* [Exercise prompt]
Scan the records below for the line with "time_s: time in" and the line with "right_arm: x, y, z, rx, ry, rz". Repeat those two lines and every line between them exactly, and nothing else.

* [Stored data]
↓

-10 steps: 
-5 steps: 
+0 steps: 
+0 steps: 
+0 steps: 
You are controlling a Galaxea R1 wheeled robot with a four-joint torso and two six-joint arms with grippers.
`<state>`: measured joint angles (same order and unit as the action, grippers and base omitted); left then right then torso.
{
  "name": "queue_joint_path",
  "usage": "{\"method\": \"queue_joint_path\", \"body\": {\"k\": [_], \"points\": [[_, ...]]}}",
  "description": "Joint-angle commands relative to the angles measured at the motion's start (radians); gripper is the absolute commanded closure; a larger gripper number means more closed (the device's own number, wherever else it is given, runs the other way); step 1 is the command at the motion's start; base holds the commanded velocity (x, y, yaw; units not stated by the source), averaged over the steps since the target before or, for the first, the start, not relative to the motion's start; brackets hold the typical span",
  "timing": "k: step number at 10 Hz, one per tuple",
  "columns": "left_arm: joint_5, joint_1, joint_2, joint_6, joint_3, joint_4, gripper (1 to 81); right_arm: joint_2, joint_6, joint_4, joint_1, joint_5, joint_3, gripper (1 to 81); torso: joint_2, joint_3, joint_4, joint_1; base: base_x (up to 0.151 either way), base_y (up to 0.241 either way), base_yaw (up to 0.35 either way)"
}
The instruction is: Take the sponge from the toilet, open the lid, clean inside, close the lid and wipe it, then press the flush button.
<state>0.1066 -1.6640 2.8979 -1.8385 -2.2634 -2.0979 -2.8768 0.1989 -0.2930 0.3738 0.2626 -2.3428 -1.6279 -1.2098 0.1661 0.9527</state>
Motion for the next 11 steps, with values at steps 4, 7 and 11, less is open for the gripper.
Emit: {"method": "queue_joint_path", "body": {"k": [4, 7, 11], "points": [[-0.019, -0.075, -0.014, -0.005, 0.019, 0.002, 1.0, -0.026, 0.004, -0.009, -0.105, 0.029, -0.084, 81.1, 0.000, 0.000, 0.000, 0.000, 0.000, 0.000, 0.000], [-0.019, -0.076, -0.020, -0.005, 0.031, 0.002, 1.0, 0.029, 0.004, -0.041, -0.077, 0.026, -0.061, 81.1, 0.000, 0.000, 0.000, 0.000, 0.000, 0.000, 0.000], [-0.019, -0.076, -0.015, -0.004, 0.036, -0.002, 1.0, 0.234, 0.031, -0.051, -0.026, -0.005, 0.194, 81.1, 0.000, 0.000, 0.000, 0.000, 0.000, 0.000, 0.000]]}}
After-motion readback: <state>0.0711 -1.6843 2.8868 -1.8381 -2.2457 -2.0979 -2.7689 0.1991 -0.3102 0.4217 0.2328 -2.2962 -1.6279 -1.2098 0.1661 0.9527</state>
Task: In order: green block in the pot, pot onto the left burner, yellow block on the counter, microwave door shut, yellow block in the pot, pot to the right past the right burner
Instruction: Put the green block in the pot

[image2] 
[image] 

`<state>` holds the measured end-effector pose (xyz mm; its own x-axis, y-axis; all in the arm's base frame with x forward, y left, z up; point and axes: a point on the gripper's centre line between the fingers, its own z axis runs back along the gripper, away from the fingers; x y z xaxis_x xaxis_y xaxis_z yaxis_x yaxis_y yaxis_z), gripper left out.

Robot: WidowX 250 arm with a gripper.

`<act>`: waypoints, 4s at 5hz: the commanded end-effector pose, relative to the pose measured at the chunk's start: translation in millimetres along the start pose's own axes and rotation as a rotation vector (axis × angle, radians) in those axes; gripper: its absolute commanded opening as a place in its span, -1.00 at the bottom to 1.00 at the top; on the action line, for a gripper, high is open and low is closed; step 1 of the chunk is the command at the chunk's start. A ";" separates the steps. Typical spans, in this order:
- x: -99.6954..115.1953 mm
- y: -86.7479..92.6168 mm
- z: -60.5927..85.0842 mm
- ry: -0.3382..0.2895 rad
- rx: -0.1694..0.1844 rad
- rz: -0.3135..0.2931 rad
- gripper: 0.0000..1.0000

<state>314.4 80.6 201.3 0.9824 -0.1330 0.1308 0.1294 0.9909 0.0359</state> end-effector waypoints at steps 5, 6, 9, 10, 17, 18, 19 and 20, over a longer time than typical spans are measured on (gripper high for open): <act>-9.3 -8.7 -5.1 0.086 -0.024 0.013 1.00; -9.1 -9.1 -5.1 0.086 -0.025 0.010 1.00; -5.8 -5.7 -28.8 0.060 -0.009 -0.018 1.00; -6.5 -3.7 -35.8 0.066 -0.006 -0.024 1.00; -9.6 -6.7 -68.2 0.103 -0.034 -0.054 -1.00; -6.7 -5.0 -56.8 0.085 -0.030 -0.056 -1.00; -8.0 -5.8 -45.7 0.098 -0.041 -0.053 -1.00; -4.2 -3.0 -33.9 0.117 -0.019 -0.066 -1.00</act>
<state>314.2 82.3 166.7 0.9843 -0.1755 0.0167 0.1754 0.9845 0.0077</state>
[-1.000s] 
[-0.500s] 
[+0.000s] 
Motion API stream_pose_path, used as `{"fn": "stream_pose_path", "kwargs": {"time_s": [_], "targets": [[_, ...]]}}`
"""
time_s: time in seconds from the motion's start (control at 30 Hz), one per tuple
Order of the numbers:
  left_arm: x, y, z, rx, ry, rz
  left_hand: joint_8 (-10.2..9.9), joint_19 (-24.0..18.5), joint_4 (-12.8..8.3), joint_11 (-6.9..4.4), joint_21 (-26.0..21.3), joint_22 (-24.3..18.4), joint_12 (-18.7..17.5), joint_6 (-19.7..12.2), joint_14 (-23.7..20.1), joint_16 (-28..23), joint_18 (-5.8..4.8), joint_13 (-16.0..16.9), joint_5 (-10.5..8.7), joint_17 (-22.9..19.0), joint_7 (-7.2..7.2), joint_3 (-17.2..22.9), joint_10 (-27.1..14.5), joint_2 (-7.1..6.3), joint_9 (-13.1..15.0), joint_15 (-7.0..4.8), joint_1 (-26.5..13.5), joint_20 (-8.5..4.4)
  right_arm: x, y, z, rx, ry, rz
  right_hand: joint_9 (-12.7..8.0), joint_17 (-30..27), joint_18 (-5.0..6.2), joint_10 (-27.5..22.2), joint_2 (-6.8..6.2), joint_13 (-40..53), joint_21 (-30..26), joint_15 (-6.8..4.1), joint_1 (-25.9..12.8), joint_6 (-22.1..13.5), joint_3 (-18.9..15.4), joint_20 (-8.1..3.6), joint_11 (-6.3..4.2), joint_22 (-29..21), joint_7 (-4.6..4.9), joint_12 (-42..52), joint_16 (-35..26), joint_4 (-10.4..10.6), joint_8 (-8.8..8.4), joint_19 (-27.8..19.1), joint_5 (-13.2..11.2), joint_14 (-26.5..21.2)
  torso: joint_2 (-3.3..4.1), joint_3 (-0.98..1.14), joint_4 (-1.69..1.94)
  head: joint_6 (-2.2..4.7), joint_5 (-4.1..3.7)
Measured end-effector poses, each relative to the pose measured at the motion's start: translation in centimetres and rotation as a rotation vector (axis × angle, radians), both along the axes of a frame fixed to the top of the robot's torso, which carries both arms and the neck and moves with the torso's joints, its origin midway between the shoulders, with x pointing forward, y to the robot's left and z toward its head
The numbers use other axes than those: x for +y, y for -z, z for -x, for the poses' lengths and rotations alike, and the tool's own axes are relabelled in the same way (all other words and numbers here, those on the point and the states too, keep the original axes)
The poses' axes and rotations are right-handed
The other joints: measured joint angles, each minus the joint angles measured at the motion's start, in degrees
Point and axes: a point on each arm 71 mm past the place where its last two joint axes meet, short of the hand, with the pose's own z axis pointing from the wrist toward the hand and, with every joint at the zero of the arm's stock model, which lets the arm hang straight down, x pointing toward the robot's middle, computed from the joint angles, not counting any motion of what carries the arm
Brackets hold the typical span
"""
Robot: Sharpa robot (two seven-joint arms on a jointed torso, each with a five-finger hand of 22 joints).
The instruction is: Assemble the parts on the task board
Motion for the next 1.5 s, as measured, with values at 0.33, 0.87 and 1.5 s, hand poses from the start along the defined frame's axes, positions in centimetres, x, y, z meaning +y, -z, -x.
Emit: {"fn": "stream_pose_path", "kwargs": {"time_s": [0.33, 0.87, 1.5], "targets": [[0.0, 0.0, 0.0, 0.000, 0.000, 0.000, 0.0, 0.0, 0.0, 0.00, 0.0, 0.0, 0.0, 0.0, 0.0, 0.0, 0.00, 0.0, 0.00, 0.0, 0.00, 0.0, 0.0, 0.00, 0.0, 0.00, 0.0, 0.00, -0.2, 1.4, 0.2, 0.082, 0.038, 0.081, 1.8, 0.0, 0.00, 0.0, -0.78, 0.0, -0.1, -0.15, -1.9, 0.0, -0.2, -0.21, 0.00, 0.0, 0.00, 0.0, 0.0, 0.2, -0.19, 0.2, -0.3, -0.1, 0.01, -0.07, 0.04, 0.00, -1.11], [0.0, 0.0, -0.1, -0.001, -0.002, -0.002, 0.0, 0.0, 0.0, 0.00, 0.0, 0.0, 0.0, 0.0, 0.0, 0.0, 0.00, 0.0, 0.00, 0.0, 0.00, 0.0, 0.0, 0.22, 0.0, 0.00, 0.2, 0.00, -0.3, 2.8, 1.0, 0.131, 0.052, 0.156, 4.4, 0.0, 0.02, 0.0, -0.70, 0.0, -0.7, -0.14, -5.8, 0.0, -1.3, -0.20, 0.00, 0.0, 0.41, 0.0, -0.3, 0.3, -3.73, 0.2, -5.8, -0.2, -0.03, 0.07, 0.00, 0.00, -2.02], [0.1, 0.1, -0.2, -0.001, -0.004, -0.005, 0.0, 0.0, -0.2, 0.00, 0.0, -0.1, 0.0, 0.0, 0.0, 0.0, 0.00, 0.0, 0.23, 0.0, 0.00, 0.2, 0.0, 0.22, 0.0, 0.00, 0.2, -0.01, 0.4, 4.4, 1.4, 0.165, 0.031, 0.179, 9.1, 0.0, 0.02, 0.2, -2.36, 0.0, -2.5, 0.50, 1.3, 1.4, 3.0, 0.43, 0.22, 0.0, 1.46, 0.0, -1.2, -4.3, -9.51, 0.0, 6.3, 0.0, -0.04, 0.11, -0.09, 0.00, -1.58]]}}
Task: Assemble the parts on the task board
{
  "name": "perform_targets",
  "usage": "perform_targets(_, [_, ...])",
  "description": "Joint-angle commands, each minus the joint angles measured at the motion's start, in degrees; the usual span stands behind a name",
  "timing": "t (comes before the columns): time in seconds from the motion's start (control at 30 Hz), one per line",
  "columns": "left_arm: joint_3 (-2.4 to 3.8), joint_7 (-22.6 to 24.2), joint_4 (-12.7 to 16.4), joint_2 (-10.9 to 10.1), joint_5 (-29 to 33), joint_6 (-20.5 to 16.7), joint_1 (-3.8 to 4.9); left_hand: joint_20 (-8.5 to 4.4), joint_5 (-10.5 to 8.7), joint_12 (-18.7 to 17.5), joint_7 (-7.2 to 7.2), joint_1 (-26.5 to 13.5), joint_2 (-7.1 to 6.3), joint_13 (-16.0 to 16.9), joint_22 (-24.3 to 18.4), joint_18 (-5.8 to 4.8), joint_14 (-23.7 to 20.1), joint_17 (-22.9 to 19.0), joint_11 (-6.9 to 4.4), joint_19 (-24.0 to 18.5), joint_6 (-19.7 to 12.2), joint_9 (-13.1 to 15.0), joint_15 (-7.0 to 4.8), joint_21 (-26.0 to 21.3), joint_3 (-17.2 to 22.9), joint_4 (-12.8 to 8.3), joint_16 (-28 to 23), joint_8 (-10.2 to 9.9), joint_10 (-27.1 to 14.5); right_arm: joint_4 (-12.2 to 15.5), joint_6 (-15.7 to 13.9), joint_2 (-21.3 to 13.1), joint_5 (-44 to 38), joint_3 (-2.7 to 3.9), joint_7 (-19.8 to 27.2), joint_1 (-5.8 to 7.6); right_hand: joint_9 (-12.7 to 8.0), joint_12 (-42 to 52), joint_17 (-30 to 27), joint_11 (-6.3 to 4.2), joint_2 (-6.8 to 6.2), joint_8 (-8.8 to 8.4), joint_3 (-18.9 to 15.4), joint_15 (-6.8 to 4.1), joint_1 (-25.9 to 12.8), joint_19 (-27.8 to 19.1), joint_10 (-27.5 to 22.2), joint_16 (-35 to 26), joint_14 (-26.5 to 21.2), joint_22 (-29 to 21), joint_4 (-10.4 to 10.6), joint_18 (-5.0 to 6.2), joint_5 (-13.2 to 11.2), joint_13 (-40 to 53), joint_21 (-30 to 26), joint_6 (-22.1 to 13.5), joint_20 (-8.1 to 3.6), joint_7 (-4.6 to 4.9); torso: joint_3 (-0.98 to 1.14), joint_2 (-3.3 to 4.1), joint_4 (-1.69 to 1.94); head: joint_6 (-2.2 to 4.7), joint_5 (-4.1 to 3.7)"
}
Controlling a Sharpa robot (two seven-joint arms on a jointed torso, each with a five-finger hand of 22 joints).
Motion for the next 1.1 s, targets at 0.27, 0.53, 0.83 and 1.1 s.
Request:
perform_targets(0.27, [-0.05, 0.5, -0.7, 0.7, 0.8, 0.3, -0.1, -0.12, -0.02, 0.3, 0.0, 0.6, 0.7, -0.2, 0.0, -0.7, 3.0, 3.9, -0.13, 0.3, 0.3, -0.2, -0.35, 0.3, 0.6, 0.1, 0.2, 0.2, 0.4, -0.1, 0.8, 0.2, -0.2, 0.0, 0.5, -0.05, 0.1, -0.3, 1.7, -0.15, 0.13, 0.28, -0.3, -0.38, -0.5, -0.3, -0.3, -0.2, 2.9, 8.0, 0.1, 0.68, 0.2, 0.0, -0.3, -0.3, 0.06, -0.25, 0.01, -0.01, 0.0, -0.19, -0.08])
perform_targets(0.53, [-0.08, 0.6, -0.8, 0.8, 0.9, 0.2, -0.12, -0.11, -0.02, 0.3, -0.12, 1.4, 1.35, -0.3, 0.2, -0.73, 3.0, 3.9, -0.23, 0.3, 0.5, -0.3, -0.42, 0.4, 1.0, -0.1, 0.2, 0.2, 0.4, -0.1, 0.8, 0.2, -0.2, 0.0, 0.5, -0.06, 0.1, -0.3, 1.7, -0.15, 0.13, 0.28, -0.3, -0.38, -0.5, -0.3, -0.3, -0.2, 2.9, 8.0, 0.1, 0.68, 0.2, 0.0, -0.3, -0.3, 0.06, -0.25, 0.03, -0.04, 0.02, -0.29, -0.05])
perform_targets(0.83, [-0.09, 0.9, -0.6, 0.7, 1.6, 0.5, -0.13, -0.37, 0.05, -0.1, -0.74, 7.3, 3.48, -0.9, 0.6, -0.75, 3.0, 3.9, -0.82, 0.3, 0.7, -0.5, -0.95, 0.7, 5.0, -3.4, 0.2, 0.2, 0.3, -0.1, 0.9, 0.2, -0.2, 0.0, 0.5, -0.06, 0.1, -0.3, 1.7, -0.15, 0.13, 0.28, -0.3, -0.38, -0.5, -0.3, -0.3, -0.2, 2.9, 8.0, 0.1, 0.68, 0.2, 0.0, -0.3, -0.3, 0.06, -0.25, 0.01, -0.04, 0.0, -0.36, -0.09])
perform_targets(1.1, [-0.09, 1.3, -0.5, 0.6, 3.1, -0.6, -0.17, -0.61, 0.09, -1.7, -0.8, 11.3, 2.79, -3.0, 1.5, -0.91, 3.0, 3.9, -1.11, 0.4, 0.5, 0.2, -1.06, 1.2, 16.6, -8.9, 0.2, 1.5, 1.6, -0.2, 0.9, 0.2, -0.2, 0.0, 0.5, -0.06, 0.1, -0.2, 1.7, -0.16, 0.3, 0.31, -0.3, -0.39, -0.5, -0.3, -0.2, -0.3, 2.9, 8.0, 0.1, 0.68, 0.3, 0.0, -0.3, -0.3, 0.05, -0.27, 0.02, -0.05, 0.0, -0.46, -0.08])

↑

* [Output for this exercise]
time_s: time in seconds from the motion's start (control at 30 Hz), one per tuple
Order of the numbers:
  left_arm: x, y, z, rx, ry, rz
  left_hand: joint_8 (-10.2..9.9), joint_19 (-24.0..18.5), joint_4 (-12.8..8.3), joint_11 (-6.9..4.4), joint_21 (-26.0..21.3), joint_22 (-24.3..18.4), joint_12 (-18.7..17.5), joint_6 (-19.7..12.2), joint_14 (-23.7..20.1), joint_16 (-28..23), joint_18 (-5.8..4.8), joint_13 (-16.0..16.9), joint_5 (-10.5..8.7), joint_17 (-22.9..19.0), joint_7 (-7.2..7.2), joint_3 (-17.2..22.9), joint_10 (-27.1..14.5), joint_2 (-7.1..6.3), joint_9 (-13.1..15.0), joint_15 (-7.0..4.8), joint_1 (-26.5..13.5), joint_20 (-8.5..4.4)
  right_arm: x, y, z, rx, ry, rz

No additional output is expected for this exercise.